Task instructions >>
Where does the word "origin" show up in the data? Please find each such line and copy it.

Supplied data >>

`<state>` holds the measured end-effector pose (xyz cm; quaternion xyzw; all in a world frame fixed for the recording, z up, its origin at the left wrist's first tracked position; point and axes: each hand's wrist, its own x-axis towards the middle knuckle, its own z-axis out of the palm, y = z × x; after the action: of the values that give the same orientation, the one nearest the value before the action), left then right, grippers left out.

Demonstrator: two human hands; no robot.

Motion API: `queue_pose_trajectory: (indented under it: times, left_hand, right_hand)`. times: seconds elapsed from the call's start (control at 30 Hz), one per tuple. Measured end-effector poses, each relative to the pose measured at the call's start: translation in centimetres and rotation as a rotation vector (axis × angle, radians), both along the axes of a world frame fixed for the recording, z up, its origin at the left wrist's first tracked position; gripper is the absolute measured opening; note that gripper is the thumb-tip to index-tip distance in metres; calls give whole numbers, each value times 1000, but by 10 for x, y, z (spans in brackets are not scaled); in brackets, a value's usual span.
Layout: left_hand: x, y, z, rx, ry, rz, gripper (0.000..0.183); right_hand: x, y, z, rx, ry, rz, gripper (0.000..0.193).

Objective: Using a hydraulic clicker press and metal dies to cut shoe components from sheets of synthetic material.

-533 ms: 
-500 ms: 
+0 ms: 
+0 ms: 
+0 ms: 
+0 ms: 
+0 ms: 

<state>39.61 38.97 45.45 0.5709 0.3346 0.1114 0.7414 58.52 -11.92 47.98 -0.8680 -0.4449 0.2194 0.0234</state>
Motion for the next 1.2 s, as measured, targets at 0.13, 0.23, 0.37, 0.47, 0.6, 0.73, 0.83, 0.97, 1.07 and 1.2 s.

Your response >>
`<state>` holds the measured end-effector pose (xyz cm; quaternion xyzw; all in a world frame fixed for the recording, z up, its origin at the left wrist's first tracked position; point and axes: each hand's wrist, its own x-axis towards the middle knuckle, its own z-axis out of the palm, y = z × x; after the action: of the values that give the same orientation, the one nearest the value before the action), left then right, grippers left out.
Motion API: `queue_pose_trajectory: (indented under it: times, left_hand, right_hand)`. times: seconds elapsed from the call's start (control at 30 Hz), one per tuple. Measured end-effector poses, each relative to the pose measured at the call's start: translation in centimetres and rotation as a rotation vector (axis × angle, radians), both along the axes of a world frame fixed for the recording, z up, its origin at the left wrist's first tracked position; gripper is the absolute measured opening; note that gripper is the thumb-tip to index-tip distance in metres; calls give whole numbers, each value times 1000, but by 10 for x, y, z (spans in brackets are not scaled); in brackets, a value's usual span.

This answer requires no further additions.